Supplied material
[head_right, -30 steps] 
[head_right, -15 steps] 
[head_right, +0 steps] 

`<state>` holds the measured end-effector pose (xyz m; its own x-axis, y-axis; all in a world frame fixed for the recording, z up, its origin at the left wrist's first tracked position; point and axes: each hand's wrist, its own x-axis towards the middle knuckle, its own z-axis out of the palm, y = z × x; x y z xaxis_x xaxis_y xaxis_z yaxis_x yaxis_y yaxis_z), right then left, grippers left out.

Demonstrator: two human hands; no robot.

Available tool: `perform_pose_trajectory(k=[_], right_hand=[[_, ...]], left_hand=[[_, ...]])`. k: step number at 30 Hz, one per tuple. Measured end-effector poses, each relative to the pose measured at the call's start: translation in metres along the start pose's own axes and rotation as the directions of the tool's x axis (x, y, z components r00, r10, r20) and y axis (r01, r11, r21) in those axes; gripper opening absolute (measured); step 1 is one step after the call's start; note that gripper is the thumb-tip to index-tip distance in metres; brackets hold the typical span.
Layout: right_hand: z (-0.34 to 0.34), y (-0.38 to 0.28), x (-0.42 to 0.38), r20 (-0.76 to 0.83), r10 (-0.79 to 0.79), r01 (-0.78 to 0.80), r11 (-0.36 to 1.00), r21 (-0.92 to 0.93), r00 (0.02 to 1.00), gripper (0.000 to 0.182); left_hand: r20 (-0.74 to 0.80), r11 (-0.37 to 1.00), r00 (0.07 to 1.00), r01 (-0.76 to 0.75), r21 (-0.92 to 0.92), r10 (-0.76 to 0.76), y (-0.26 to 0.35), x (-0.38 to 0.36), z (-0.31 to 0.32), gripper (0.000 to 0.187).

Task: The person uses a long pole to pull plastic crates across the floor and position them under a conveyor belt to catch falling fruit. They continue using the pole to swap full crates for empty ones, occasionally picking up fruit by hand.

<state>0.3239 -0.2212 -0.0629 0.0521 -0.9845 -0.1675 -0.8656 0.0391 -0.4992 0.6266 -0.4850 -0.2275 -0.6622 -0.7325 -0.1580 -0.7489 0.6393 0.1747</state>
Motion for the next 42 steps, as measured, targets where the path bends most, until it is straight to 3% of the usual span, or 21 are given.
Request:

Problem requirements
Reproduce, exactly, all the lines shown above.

Result of this task
[head_right, -30 steps] 
[head_right, -15 steps] 
[head_right, +0 steps] 

`<state>` holds the measured end-effector pose (xyz m; its own x-axis, y-axis; all in a world frame fixed for the recording, z up, its origin at the left wrist's first tracked position; point and axes: each hand's wrist, its own x-axis towards the middle knuckle, its own z-axis out of the palm, y = z × x; x y z xaxis_x xaxis_y xaxis_z yaxis_x yaxis_y yaxis_z), right then left, grippers left out.

Demonstrator: two human hands; no robot.

Available tool: `perform_pose_trajectory(k=[_], right_hand=[[_, ...]], left_hand=[[_, ...]])`. k: step number at 30 Hz, one per tuple. Measured end-effector poses, each relative to the pose measured at the call's start: translation in metres along the start pose's own axes and rotation as the directions of the tool's x axis (x, y, z components r00, r10, r20) and y axis (r01, r11, r21) in those axes; gripper opening absolute (measured); step 1 is one step after the call's start; note that gripper is the thumb-tip to index-tip distance in metres; brackets hold the typical span.
Layout: right_hand: z (-0.34 to 0.34), y (-0.38 to 0.28), x (-0.42 to 0.38), r20 (-0.76 to 0.83), r10 (-0.79 to 0.79), r01 (-0.78 to 0.80), r11 (-0.36 to 1.00), r21 (-0.92 to 0.93), r00 (0.02 to 1.00), gripper (0.000 to 0.182); left_hand: r20 (-0.74 to 0.80), r11 (-0.37 to 1.00), r00 (0.07 to 1.00), r01 (-0.76 to 0.75), r21 (-0.92 to 0.92), r10 (-0.76 to 0.76), y (-0.26 to 0.35), x (-0.38 to 0.36), z (-0.31 to 0.32), gripper (0.000 to 0.187).

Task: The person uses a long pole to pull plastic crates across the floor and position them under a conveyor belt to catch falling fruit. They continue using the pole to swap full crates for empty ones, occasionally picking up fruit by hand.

<state>0.3239 -0.2212 -0.0629 0.0521 -0.9845 -0.1675 -0.8656 0.0391 -0.4992 0.6266 -0.4850 -0.2275 -0.6622 -0.7325 -0.1580 -0.7489 0.6393 0.1747</state>
Motion for the next 42 steps, as measured, targets where the path bends most, until it is straight to 3% of the usual span, or 21 are given.
Request:

This concludes the output.